Restate the entries below exactly. Images are not part of the copy.

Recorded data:
++++++++++++++++++++
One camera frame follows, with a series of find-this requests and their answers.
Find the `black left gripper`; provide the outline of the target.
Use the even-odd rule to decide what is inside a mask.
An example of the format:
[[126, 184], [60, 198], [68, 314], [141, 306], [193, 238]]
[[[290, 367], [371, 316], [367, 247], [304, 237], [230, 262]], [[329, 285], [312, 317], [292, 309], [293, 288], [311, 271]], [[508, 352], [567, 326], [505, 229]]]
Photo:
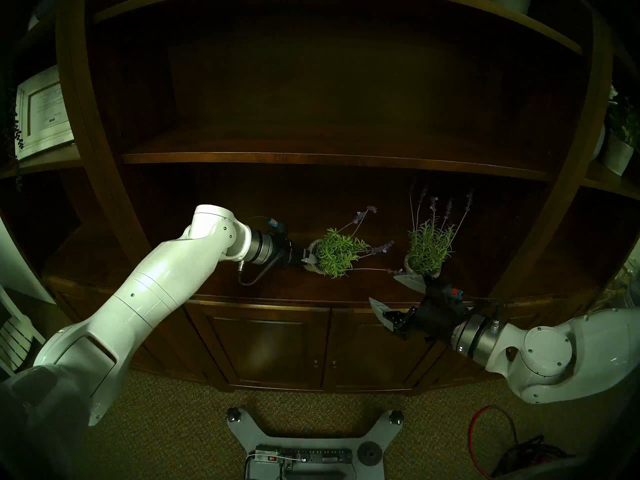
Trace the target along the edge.
[[272, 268], [287, 269], [290, 266], [315, 267], [318, 258], [309, 250], [296, 246], [288, 236], [287, 225], [283, 221], [270, 219], [270, 238], [273, 253], [270, 256]]

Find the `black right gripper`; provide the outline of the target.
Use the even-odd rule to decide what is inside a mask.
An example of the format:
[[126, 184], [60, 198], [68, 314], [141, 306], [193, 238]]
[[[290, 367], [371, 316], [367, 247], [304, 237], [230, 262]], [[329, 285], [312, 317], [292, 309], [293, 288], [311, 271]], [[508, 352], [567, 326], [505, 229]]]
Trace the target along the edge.
[[464, 328], [474, 314], [474, 306], [463, 302], [462, 291], [446, 281], [420, 274], [398, 274], [393, 279], [424, 297], [418, 307], [405, 311], [392, 310], [370, 297], [369, 305], [378, 321], [405, 341], [421, 333], [428, 341], [457, 343], [460, 327]]

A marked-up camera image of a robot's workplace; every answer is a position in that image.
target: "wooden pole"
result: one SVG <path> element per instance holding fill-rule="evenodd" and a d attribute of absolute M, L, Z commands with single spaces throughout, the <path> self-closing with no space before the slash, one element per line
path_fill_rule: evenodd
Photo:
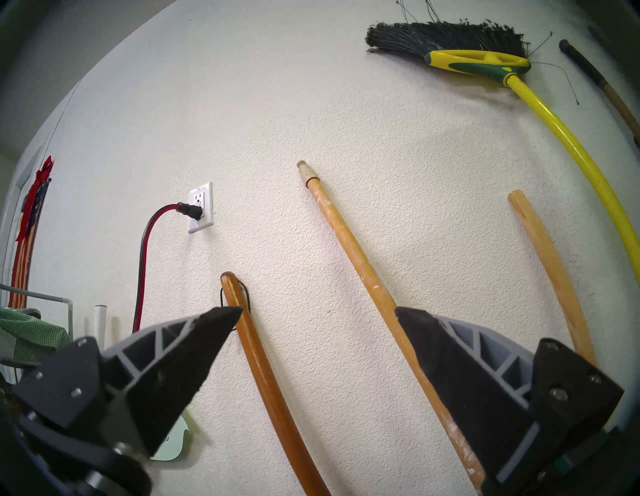
<path fill-rule="evenodd" d="M 562 260 L 558 256 L 545 227 L 536 215 L 527 197 L 519 189 L 509 193 L 509 203 L 518 216 L 518 220 L 527 232 L 533 248 L 538 254 L 542 266 L 547 272 L 551 286 L 556 292 L 558 302 L 564 312 L 566 325 L 573 341 L 575 352 L 593 365 L 597 365 L 593 353 L 593 345 L 589 337 L 589 328 L 584 320 L 578 297 L 573 290 L 571 279 L 564 269 Z"/>
<path fill-rule="evenodd" d="M 291 417 L 287 403 L 284 401 L 251 314 L 247 309 L 238 279 L 232 272 L 225 272 L 220 276 L 220 282 L 227 303 L 233 307 L 243 308 L 240 320 L 236 324 L 240 343 L 242 343 L 246 359 L 249 362 L 255 384 L 258 386 L 260 396 L 262 396 L 264 407 L 269 414 L 278 439 L 280 439 L 282 449 L 289 459 L 291 468 L 293 468 L 307 496 L 331 496 L 302 437 L 300 437 L 300 432 Z"/>
<path fill-rule="evenodd" d="M 469 476 L 469 479 L 471 479 L 471 483 L 479 493 L 480 486 L 482 485 L 485 477 L 484 468 L 480 464 L 476 454 L 471 449 L 471 446 L 469 446 L 467 439 L 453 421 L 451 414 L 444 404 L 442 404 L 440 397 L 427 379 L 427 376 L 422 372 L 422 369 L 418 364 L 418 359 L 415 356 L 413 346 L 411 345 L 409 338 L 404 333 L 402 326 L 396 319 L 394 310 L 397 305 L 393 297 L 391 297 L 391 294 L 387 291 L 384 283 L 380 277 L 378 277 L 378 274 L 376 274 L 375 269 L 369 263 L 366 254 L 358 244 L 358 240 L 349 229 L 349 226 L 347 226 L 347 223 L 340 215 L 340 212 L 326 194 L 326 191 L 322 187 L 322 184 L 320 184 L 320 180 L 316 173 L 304 161 L 300 161 L 298 163 L 298 169 L 300 170 L 303 182 L 307 185 L 309 191 L 311 191 L 311 194 L 320 207 L 320 210 L 324 214 L 324 218 L 326 218 L 327 222 L 333 229 L 335 237 L 338 238 L 343 250 L 349 257 L 353 267 L 356 269 L 358 276 L 360 276 L 360 280 L 367 289 L 369 296 L 376 304 L 380 315 L 391 331 L 397 345 L 400 347 L 404 358 L 409 363 L 413 374 L 418 379 L 422 390 L 436 412 L 447 436 L 449 436 L 462 465 L 465 467 L 467 475 Z"/>

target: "power cord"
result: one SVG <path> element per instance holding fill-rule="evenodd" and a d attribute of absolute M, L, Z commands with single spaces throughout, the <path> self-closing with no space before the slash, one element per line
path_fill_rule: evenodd
<path fill-rule="evenodd" d="M 140 319 L 142 318 L 142 304 L 145 300 L 145 273 L 147 270 L 147 244 L 149 242 L 149 235 L 153 229 L 156 221 L 166 212 L 175 210 L 191 217 L 192 219 L 200 220 L 202 217 L 202 208 L 197 205 L 189 205 L 184 203 L 177 203 L 171 205 L 165 205 L 159 209 L 155 214 L 151 216 L 145 232 L 142 235 L 142 242 L 140 243 L 140 264 L 138 266 L 138 295 L 136 298 L 136 312 L 133 317 L 133 332 L 140 330 Z"/>

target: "broom bristles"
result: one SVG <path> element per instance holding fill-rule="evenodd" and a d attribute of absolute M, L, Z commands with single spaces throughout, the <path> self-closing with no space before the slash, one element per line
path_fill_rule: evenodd
<path fill-rule="evenodd" d="M 509 26 L 491 21 L 469 24 L 450 22 L 380 22 L 369 27 L 365 41 L 371 52 L 391 52 L 424 58 L 435 50 L 484 50 L 526 58 L 528 43 Z"/>

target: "red bow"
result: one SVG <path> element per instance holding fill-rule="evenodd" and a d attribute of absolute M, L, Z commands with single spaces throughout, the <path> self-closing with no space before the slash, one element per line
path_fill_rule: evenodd
<path fill-rule="evenodd" d="M 41 170 L 36 171 L 36 180 L 31 185 L 29 193 L 27 193 L 27 199 L 24 202 L 24 208 L 22 210 L 22 219 L 20 220 L 20 232 L 16 241 L 22 241 L 27 236 L 27 229 L 29 227 L 29 219 L 31 218 L 31 210 L 33 209 L 33 202 L 36 198 L 36 194 L 45 181 L 49 178 L 49 174 L 53 169 L 53 160 L 51 155 L 45 160 Z"/>

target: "white outlet cover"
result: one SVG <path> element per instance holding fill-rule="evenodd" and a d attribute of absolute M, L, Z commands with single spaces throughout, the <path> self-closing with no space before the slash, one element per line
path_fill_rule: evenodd
<path fill-rule="evenodd" d="M 213 225 L 213 207 L 211 200 L 212 184 L 208 182 L 199 188 L 192 189 L 189 192 L 187 202 L 189 205 L 197 205 L 202 208 L 202 217 L 200 220 L 189 217 L 189 233 L 199 231 L 205 227 Z"/>
++++++++++++++++++++
• [Response]:
One camera frame follows, with a series of find-this requests and their answers.
Find the `black left gripper`; provide the outline of the target.
Use the even-odd rule to decide what is inside a mask.
An example of the format:
[[126, 184], [60, 198], [68, 314], [141, 306], [193, 238]]
[[[290, 367], [371, 316], [367, 247], [304, 237], [230, 262]], [[329, 285], [312, 317], [292, 309], [293, 288], [311, 271]], [[508, 352], [567, 326], [505, 229]]]
Photo:
Trace the target along the edge.
[[272, 268], [287, 269], [290, 266], [315, 267], [318, 258], [309, 250], [296, 246], [288, 236], [287, 225], [283, 221], [270, 219], [270, 238], [273, 253], [270, 256]]

Find the `black right gripper`; provide the outline of the target.
Use the even-odd rule to decide what is inside a mask.
An example of the format:
[[126, 184], [60, 198], [68, 314], [141, 306], [193, 238]]
[[[290, 367], [371, 316], [367, 247], [304, 237], [230, 262]], [[329, 285], [312, 317], [292, 309], [293, 288], [311, 271]], [[508, 352], [567, 326], [505, 229]]]
Trace the target along the edge.
[[464, 328], [474, 314], [474, 306], [463, 302], [462, 291], [446, 281], [420, 274], [398, 274], [393, 279], [424, 297], [418, 307], [405, 311], [392, 310], [370, 297], [369, 305], [378, 321], [405, 341], [421, 333], [428, 341], [457, 343], [460, 327]]

A marked-up camera image of a robot's workplace; every answer is a position in that image.
target: "wooden pole"
result: one SVG <path> element per instance holding fill-rule="evenodd" and a d attribute of absolute M, L, Z commands with single spaces throughout, the <path> self-closing with no space before the slash, one element per line
path_fill_rule: evenodd
Photo:
<path fill-rule="evenodd" d="M 562 260 L 558 256 L 545 227 L 536 215 L 527 197 L 519 189 L 509 193 L 509 203 L 518 216 L 518 220 L 527 232 L 533 248 L 538 254 L 542 266 L 547 272 L 551 286 L 556 292 L 558 302 L 564 312 L 566 325 L 573 341 L 575 352 L 593 365 L 597 365 L 593 353 L 593 345 L 589 337 L 589 328 L 584 320 L 578 297 L 573 290 L 571 279 L 564 269 Z"/>
<path fill-rule="evenodd" d="M 291 417 L 287 403 L 284 401 L 251 314 L 247 309 L 238 279 L 232 272 L 225 272 L 220 276 L 220 282 L 227 303 L 233 307 L 243 308 L 240 320 L 236 324 L 240 343 L 242 343 L 246 359 L 249 362 L 255 384 L 258 386 L 260 396 L 262 396 L 264 407 L 269 414 L 278 439 L 280 439 L 282 449 L 289 459 L 291 468 L 293 468 L 307 496 L 331 496 L 302 437 L 300 437 L 300 432 Z"/>
<path fill-rule="evenodd" d="M 469 476 L 469 479 L 471 479 L 471 483 L 479 493 L 480 486 L 482 485 L 485 477 L 484 468 L 480 464 L 476 454 L 471 449 L 471 446 L 469 446 L 467 439 L 453 421 L 451 414 L 444 404 L 442 404 L 440 397 L 427 379 L 427 376 L 422 372 L 422 369 L 418 364 L 418 359 L 415 356 L 413 346 L 411 345 L 409 338 L 404 333 L 402 326 L 396 319 L 394 310 L 397 305 L 393 297 L 391 297 L 391 294 L 387 291 L 384 283 L 380 277 L 378 277 L 378 274 L 376 274 L 375 269 L 369 263 L 366 254 L 358 244 L 358 240 L 349 229 L 349 226 L 347 226 L 347 223 L 340 215 L 340 212 L 326 194 L 326 191 L 322 187 L 322 184 L 320 184 L 320 180 L 316 173 L 304 161 L 300 161 L 298 163 L 298 169 L 300 170 L 303 182 L 307 185 L 309 191 L 311 191 L 311 194 L 320 207 L 320 210 L 324 214 L 324 218 L 326 218 L 327 222 L 333 229 L 335 237 L 338 238 L 343 250 L 349 257 L 353 267 L 356 269 L 358 276 L 360 276 L 360 280 L 367 289 L 369 296 L 376 304 L 380 315 L 391 331 L 397 345 L 400 347 L 404 358 L 409 363 L 413 374 L 418 379 L 422 390 L 436 412 L 447 436 L 449 436 L 462 465 L 465 467 L 467 475 Z"/>

target: "power cord"
result: one SVG <path> element per instance holding fill-rule="evenodd" and a d attribute of absolute M, L, Z commands with single spaces throughout, the <path> self-closing with no space before the slash, one element per line
path_fill_rule: evenodd
<path fill-rule="evenodd" d="M 140 319 L 142 318 L 142 304 L 145 300 L 145 273 L 147 270 L 147 244 L 149 242 L 149 235 L 153 229 L 156 221 L 166 212 L 175 210 L 191 217 L 192 219 L 200 220 L 202 217 L 202 208 L 197 205 L 189 205 L 184 203 L 177 203 L 171 205 L 165 205 L 159 209 L 155 214 L 151 216 L 145 232 L 142 235 L 142 242 L 140 243 L 140 264 L 138 266 L 138 295 L 136 298 L 136 312 L 133 317 L 133 332 L 140 330 Z"/>

target: "broom bristles"
result: one SVG <path> element per instance holding fill-rule="evenodd" and a d attribute of absolute M, L, Z commands with single spaces throughout, the <path> self-closing with no space before the slash, one element per line
path_fill_rule: evenodd
<path fill-rule="evenodd" d="M 509 26 L 491 21 L 469 24 L 450 22 L 380 22 L 369 27 L 365 41 L 371 52 L 391 52 L 424 58 L 435 50 L 484 50 L 526 58 L 528 43 Z"/>

target: "red bow"
result: one SVG <path> element per instance holding fill-rule="evenodd" and a d attribute of absolute M, L, Z commands with single spaces throughout, the <path> self-closing with no space before the slash, one element per line
path_fill_rule: evenodd
<path fill-rule="evenodd" d="M 41 170 L 36 171 L 36 180 L 31 185 L 29 193 L 27 193 L 27 199 L 24 202 L 24 208 L 22 210 L 22 219 L 20 220 L 20 232 L 16 241 L 22 241 L 27 236 L 27 229 L 29 227 L 29 219 L 31 218 L 31 210 L 33 209 L 33 202 L 36 198 L 36 194 L 45 181 L 49 178 L 49 174 L 53 169 L 53 160 L 51 155 L 45 160 Z"/>

target: "white outlet cover"
result: one SVG <path> element per instance holding fill-rule="evenodd" and a d attribute of absolute M, L, Z commands with single spaces throughout, the <path> self-closing with no space before the slash, one element per line
path_fill_rule: evenodd
<path fill-rule="evenodd" d="M 213 225 L 213 207 L 211 200 L 212 184 L 208 182 L 199 188 L 192 189 L 189 192 L 187 202 L 189 205 L 197 205 L 202 208 L 202 217 L 200 220 L 189 217 L 189 233 L 199 231 L 205 227 Z"/>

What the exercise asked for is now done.